Oggi ho partecipato all’inaugurazione della nuova area residenziale della Civitas Vitae Nazareth, realizzata dalla Fondazione Opera Immacolata Concezione nell’ambito dell’ampliamento di Villa Rosario, a Padova.
È stato un momento importante per una realtà storica, profondamente radicata nel territorio, che dagli anni Sessanta opera nell’accoglienza e nella protezione delle persone anziane e che, nel tempo, ha saputo evolversi insieme ai cambiamenti della società, sviluppando nuovi servizi e nuove forme di assistenza.
La nuova residenza rappresenta un ulteriore passo nel percorso di crescita della Fondazione OIC, impegnata da oltre settant’anni nella promozione della dignità della persona, della longevità attiva e di modelli innovativi di welfare comunitario e intergenerazionale.
Prendersi cura delle persone più fragili significa prendersi cura dell’intera comunità. Significa offrire servizi capaci di coniugare competenza, umanità e attenzione alle esigenze delle famiglie, garantendo agli anziani non soltanto assistenza, ma anche relazioni, partecipazione e qualità della vita.
Il progetto Civitas Vitae nasce da una visione che mette al centro la persona, l’integrazione dei servizi e il rapporto con il territorio. La qualità della vita delle persone anziane e fragili è infatti un valore condiviso e una responsabilità che coinvolge istituzioni, realtà sociali, famiglie e comunità.

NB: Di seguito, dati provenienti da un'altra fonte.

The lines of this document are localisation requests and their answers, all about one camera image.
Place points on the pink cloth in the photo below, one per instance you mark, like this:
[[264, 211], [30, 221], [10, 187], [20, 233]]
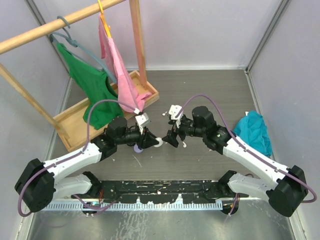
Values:
[[127, 91]]

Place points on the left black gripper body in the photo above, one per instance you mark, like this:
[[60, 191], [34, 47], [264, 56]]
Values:
[[134, 135]]

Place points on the wooden clothes rack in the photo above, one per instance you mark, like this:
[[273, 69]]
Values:
[[69, 124]]

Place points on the white round charging case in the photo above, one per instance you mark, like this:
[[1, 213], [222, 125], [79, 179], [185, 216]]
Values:
[[159, 142]]

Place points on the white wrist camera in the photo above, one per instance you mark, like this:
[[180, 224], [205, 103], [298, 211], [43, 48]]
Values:
[[142, 121], [175, 114]]

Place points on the green shirt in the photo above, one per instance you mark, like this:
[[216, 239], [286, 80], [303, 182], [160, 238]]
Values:
[[96, 87]]

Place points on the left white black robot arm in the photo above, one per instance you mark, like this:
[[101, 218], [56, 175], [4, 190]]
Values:
[[42, 182]]

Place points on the teal cloth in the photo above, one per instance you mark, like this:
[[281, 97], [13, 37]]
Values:
[[253, 131]]

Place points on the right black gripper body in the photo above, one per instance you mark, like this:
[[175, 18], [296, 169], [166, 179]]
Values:
[[186, 128]]

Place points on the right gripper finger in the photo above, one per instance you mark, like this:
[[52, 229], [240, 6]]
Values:
[[172, 140], [173, 129]]

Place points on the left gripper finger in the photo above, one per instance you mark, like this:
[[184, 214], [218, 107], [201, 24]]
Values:
[[149, 143], [149, 137]]

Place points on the yellow hanger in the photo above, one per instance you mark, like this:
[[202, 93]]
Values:
[[102, 17]]

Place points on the blue-grey hanger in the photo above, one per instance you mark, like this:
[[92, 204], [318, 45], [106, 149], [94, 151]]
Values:
[[76, 44]]

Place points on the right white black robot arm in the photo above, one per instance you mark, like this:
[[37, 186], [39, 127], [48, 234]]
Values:
[[284, 188]]

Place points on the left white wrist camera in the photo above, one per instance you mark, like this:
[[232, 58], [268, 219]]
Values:
[[142, 121]]

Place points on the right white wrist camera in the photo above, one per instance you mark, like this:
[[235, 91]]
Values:
[[175, 114]]

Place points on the white slotted cable duct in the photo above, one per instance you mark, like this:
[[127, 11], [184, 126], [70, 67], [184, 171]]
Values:
[[178, 205]]

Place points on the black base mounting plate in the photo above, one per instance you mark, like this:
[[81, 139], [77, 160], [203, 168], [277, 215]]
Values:
[[164, 191]]

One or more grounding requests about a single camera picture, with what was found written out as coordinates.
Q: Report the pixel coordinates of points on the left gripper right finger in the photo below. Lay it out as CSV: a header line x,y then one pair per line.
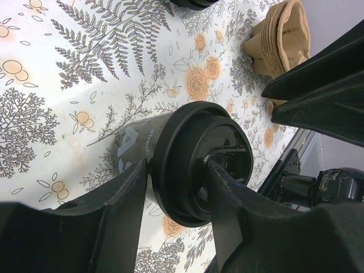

Le istituzioni hanno il compito di sostenere e valorizzare esperienze come questa, capaci di offrire risposte concrete alle trasformazioni demografiche e ai nuovi bisogni della nostra società.
Ringrazio il direttore generale della Fondazione OIC Onlus Fabio Toso, insieme agli operatori, ai professionisti e a tutte le persone che hanno contribuito alla realizzazione di questa nuova area residenziale.
Una storia di accoglienza che continua a generare comunità, solidarietà e cura.